● Data records:
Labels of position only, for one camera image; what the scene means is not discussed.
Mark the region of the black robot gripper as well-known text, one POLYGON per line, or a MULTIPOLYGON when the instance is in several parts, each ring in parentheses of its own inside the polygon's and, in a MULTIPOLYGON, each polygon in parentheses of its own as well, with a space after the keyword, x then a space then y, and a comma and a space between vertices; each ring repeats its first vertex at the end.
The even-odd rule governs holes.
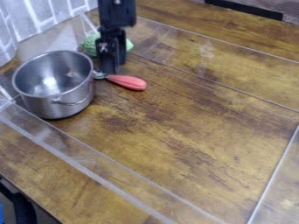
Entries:
POLYGON ((99 71, 115 74, 119 64, 127 62, 127 32, 125 28, 136 25, 136 0, 97 0, 99 33, 96 52, 99 71))

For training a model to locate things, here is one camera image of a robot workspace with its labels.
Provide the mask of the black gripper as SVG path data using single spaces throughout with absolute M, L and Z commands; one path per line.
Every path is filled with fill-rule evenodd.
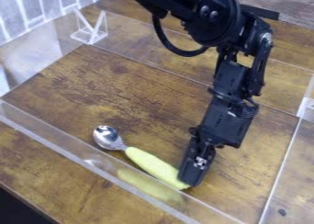
M 190 128 L 191 139 L 179 167 L 178 179 L 190 186 L 198 186 L 216 156 L 215 147 L 239 148 L 259 105 L 251 97 L 240 99 L 212 93 L 202 123 Z

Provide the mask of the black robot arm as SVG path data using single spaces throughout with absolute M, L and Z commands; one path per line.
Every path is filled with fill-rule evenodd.
M 158 38 L 166 48 L 183 57 L 218 52 L 212 100 L 202 123 L 190 130 L 191 139 L 180 164 L 178 179 L 191 186 L 200 184 L 216 156 L 216 149 L 239 147 L 259 104 L 263 75 L 272 49 L 270 25 L 242 7 L 238 0 L 135 0 L 152 15 Z M 196 50 L 176 48 L 166 37 L 160 20 L 174 16 L 190 37 L 200 44 Z

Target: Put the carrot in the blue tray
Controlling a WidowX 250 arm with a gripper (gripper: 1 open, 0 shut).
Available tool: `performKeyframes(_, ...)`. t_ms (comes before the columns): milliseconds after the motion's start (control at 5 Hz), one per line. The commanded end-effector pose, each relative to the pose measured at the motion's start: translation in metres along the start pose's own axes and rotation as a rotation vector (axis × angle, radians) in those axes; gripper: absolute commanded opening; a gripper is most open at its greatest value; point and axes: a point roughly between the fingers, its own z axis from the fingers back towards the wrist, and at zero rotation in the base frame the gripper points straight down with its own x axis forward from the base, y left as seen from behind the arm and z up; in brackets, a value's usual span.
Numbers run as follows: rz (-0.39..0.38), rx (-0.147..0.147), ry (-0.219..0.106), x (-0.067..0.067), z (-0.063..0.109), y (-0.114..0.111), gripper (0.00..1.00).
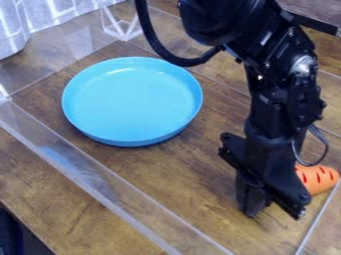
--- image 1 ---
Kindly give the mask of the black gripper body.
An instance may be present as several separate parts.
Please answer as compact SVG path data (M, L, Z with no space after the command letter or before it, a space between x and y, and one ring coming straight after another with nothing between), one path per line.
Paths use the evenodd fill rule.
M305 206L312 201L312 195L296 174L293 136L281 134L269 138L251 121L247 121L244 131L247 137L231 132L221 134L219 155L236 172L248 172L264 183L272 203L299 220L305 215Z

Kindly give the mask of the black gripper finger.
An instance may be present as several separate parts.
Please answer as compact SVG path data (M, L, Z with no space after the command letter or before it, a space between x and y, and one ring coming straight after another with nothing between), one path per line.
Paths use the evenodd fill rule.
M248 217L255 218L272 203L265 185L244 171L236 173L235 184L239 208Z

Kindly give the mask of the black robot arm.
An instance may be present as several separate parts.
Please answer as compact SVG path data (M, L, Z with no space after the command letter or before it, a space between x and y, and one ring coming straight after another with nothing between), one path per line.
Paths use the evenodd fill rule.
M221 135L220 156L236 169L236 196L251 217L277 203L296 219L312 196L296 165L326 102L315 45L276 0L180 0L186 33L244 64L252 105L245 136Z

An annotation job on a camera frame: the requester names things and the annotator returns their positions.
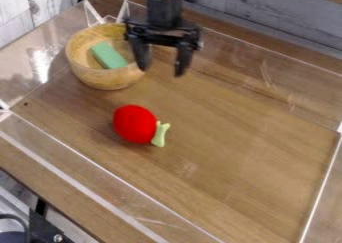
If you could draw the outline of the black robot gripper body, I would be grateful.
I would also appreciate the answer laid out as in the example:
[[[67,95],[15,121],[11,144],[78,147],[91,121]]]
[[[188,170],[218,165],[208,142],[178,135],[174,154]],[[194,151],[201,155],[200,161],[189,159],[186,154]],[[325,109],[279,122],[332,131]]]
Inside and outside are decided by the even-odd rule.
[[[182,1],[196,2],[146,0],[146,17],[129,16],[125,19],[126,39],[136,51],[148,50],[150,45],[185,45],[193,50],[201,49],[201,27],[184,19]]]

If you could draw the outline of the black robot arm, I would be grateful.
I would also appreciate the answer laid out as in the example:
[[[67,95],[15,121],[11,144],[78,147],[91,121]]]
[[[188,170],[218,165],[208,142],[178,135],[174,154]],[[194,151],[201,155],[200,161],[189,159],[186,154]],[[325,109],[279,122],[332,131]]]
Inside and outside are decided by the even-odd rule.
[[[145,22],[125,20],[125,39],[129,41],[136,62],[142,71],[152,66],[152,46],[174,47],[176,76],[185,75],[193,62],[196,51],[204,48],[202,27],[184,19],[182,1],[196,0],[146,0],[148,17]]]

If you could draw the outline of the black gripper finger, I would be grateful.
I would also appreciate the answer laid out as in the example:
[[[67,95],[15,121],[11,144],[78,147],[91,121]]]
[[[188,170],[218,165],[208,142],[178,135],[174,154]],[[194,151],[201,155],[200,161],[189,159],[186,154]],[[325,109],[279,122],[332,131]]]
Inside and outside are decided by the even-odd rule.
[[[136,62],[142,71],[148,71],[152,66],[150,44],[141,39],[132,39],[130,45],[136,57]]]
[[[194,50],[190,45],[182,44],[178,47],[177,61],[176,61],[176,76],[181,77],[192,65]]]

● What the task asks:
What you return should match the records above word for word, minus the pictures.

● Answer box:
Labels of position only, for one camera image; what the scene means is not discussed.
Mark the region of the black robot gripper as well-known text, one POLYGON per line, or a MULTIPOLYGON when the instance is in several parts, each ring in parentheses of its own inside the polygon's and, in a MULTIPOLYGON, each polygon in parentheses of its own as well, with a space after the keyword, x then a space then y, and a comma and a space between vertices; each ring repeats its first vertex at the end.
The even-odd rule governs holes.
Entries:
POLYGON ((99 71, 115 74, 119 64, 127 62, 127 32, 125 28, 136 25, 136 0, 97 0, 99 33, 96 52, 99 71))

For training a model to locate things, here is one camera image of a robot workspace with its labels.
Provide the mask of the black gripper as SVG path data using single spaces throughout with absolute M, L and Z commands; one path per line.
Every path is filled with fill-rule evenodd.
M 190 128 L 191 139 L 179 167 L 178 179 L 190 186 L 198 186 L 216 156 L 215 147 L 239 148 L 259 105 L 251 97 L 240 99 L 212 93 L 202 123 Z

Provide the mask of the black robot arm as SVG path data using single spaces throughout with absolute M, L and Z commands; one path per line.
Every path is filled with fill-rule evenodd.
M 158 38 L 166 48 L 183 57 L 218 52 L 212 100 L 202 123 L 190 130 L 191 139 L 180 164 L 178 179 L 191 186 L 200 184 L 216 156 L 216 149 L 239 147 L 259 104 L 263 75 L 272 49 L 270 25 L 242 7 L 238 0 L 135 0 L 152 15 Z M 196 50 L 176 48 L 166 37 L 160 20 L 174 16 L 190 37 L 200 44 Z

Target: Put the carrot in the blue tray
Controlling a WidowX 250 arm with a gripper (gripper: 1 open, 0 shut).
Available tool: `performKeyframes(_, ...)`. t_ms (comes before the columns): milliseconds after the motion's start (control at 5 Hz), one per line. The commanded end-effector pose, each relative to the pose measured at the motion's start: translation in metres along the start pose's own axes and rotation as a rotation vector (axis × angle, radians) in those axes; gripper: absolute commanded opening; a gripper is most open at its greatest value; point and axes: a point roughly between the fingers, its own z axis from the fingers back towards the wrist, and at zero rotation in the base frame the gripper points straight down with its own x axis forward from the base, y left as seen from behind the arm and z up; in brackets, a value's usual span.
Numbers run as follows: rz (-0.39..0.38), rx (-0.147..0.147), ry (-0.219..0.106), x (-0.067..0.067), z (-0.063..0.109), y (-0.114..0.111), gripper (0.00..1.00).
--- image 1 ---
Kindly give the mask of the black gripper body.
An instance may be present as several separate parts.
Please answer as compact SVG path data (M, L, Z with no space after the command letter or before it, a space between x and y, and one ring coming straight after another with nothing between), one path per line.
Paths use the evenodd fill rule.
M305 206L312 201L312 195L296 174L293 136L281 134L269 138L251 121L247 121L244 131L247 137L231 132L221 134L219 155L236 172L248 172L264 183L272 203L299 220L305 215Z

Kindly give the mask of the black gripper finger.
An instance may be present as several separate parts.
Please answer as compact SVG path data (M, L, Z with no space after the command letter or before it, a space between x and y, and one ring coming straight after another with nothing between), one path per line.
Paths use the evenodd fill rule.
M248 217L255 218L272 203L265 185L244 171L236 173L235 184L239 208Z

Kindly give the mask of the black robot arm.
An instance may be present as several separate parts.
Please answer as compact SVG path data (M, L, Z with no space after the command letter or before it, a space between x and y, and one ring coming straight after another with nothing between), one path per line.
Paths use the evenodd fill rule.
M221 135L220 156L236 169L236 196L251 217L277 203L296 219L312 196L296 165L326 102L315 45L276 0L180 0L186 33L244 64L252 105L245 136Z

An annotation job on a camera frame: the requester names things and the annotator returns their positions.
If you could draw the outline of the black robot gripper body, I would be grateful.
I would also appreciate the answer laid out as in the example:
[[[67,95],[15,121],[11,144],[78,147],[91,121]]]
[[[188,170],[218,165],[208,142],[178,135],[174,154]],[[194,151],[201,155],[200,161],[189,159],[186,154]],[[325,109],[279,122],[332,131]]]
Inside and outside are decided by the even-odd rule.
[[[182,1],[196,2],[146,0],[146,17],[129,16],[125,19],[126,39],[136,51],[148,50],[150,45],[185,45],[193,50],[201,49],[201,27],[184,19]]]

If you could draw the outline of the black robot arm, I would be grateful.
I would also appreciate the answer laid out as in the example:
[[[67,95],[15,121],[11,144],[78,147],[91,121]]]
[[[188,170],[218,165],[208,142],[178,135],[174,154]],[[194,151],[201,155],[200,161],[189,159],[186,154]],[[325,109],[279,122],[332,131]]]
Inside and outside are decided by the even-odd rule.
[[[145,22],[125,20],[125,39],[129,41],[136,62],[142,71],[152,66],[152,46],[174,47],[176,76],[185,75],[193,62],[196,51],[204,48],[202,27],[184,19],[182,1],[196,0],[146,0],[148,17]]]

If you could draw the outline of the black gripper finger, I would be grateful.
I would also appreciate the answer laid out as in the example:
[[[67,95],[15,121],[11,144],[78,147],[91,121]]]
[[[188,170],[218,165],[208,142],[178,135],[174,154]],[[194,151],[201,155],[200,161],[189,159],[186,154]],[[325,109],[279,122],[332,131]]]
Inside and outside are decided by the even-odd rule.
[[[136,62],[142,71],[148,71],[152,66],[150,44],[141,39],[132,39],[130,45],[136,57]]]
[[[194,50],[190,45],[182,44],[178,47],[177,61],[176,61],[176,76],[181,77],[192,65]]]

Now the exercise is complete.